── EXERCISE INPUTS ──

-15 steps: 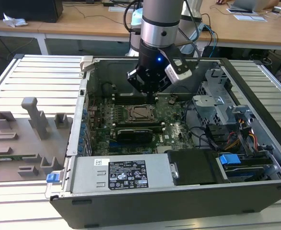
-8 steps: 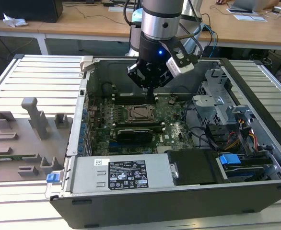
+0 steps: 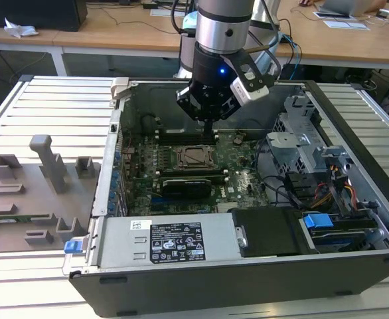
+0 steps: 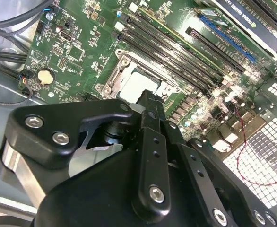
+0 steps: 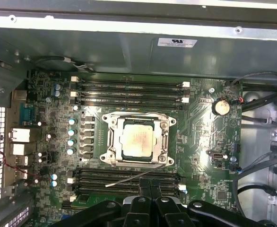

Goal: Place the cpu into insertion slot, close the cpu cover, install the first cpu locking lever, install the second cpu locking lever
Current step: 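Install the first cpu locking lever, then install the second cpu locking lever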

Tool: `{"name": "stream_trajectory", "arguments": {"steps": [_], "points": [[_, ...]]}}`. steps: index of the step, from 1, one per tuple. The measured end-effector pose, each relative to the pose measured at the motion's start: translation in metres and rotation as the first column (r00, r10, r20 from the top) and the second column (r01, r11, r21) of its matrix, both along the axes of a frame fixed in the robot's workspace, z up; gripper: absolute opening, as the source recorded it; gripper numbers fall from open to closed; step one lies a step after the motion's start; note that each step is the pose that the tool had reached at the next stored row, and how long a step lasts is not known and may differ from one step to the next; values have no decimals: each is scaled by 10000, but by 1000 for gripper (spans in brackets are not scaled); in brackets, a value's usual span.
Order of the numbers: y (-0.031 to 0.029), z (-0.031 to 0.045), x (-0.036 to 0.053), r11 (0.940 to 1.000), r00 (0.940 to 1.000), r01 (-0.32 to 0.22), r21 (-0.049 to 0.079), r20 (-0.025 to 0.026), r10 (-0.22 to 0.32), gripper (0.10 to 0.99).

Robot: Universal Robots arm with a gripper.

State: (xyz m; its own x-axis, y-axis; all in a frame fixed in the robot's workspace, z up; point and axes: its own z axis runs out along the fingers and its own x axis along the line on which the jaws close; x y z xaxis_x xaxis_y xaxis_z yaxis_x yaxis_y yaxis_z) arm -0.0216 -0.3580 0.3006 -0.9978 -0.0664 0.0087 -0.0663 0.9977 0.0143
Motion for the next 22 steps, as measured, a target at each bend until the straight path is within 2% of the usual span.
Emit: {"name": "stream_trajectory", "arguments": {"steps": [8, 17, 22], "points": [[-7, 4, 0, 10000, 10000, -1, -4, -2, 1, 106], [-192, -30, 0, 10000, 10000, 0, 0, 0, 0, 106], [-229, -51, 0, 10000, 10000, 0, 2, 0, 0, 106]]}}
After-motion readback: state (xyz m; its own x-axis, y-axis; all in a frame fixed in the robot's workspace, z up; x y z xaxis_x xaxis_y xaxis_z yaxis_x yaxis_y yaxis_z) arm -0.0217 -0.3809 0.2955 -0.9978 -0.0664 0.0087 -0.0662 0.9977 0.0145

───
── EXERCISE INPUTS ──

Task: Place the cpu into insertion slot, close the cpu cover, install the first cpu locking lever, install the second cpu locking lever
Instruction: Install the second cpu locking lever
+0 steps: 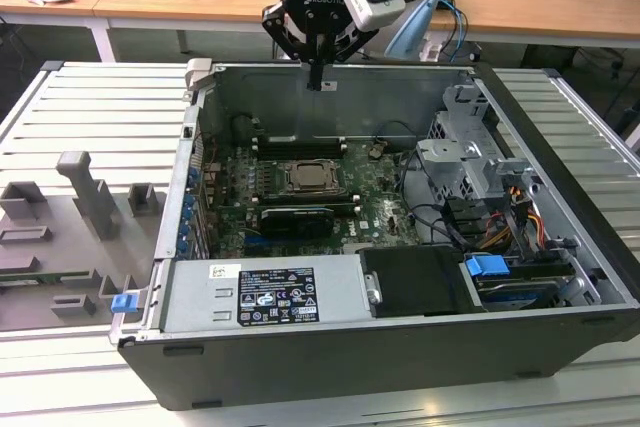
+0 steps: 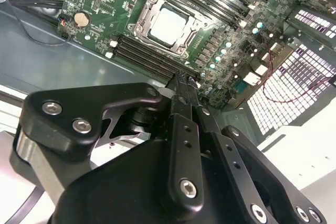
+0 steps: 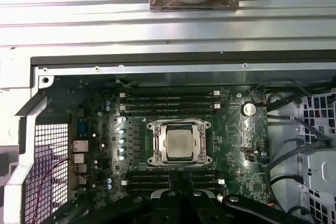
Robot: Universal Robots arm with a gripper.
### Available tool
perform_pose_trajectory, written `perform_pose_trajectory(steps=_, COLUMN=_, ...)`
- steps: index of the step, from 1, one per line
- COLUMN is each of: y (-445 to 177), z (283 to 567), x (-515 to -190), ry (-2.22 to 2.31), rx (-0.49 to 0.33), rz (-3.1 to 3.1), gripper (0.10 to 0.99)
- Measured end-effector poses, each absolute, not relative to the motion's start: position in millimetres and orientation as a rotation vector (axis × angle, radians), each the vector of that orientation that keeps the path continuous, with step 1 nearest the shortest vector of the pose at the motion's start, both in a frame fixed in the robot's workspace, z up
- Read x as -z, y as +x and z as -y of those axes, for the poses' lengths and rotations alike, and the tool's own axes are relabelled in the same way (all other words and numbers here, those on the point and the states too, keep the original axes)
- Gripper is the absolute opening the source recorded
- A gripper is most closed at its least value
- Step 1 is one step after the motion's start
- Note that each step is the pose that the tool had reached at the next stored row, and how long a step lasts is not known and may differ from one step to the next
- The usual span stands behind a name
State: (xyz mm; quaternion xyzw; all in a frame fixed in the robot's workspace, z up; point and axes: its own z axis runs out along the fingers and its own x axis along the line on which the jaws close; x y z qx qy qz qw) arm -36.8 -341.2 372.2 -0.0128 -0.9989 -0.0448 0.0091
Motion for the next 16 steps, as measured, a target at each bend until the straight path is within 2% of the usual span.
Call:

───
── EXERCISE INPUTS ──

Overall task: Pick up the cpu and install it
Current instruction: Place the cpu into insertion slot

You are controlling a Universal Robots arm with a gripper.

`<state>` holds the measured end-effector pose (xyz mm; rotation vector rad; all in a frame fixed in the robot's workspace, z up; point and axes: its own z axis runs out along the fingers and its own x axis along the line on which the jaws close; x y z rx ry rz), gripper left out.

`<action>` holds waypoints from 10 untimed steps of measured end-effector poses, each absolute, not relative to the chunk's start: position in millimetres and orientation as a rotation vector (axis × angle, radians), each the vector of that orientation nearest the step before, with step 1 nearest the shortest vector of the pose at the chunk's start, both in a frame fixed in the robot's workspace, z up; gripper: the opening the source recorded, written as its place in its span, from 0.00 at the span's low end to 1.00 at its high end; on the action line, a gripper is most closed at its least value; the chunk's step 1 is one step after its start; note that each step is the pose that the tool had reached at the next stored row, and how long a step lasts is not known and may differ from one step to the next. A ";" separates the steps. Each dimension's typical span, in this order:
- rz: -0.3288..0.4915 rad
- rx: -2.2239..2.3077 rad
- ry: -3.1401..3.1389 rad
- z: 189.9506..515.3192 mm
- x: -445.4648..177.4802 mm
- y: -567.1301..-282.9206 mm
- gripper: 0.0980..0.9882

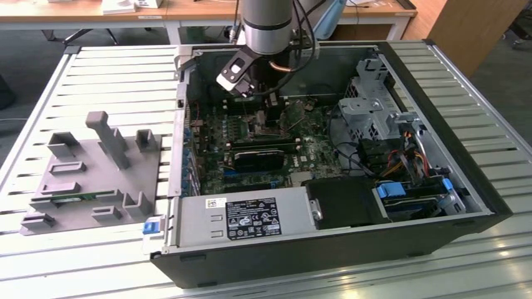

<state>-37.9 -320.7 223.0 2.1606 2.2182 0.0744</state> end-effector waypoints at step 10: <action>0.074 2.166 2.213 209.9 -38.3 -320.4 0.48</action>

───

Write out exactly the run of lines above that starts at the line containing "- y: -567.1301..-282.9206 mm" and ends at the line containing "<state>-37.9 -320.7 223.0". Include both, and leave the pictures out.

- y: -567.1301..-282.9206 mm
- gripper: 0.0980..0.9882


<state>-37.9 -320.7 223.0 2.1606 2.2182 0.0744</state> end-effector waypoints at step 10: <action>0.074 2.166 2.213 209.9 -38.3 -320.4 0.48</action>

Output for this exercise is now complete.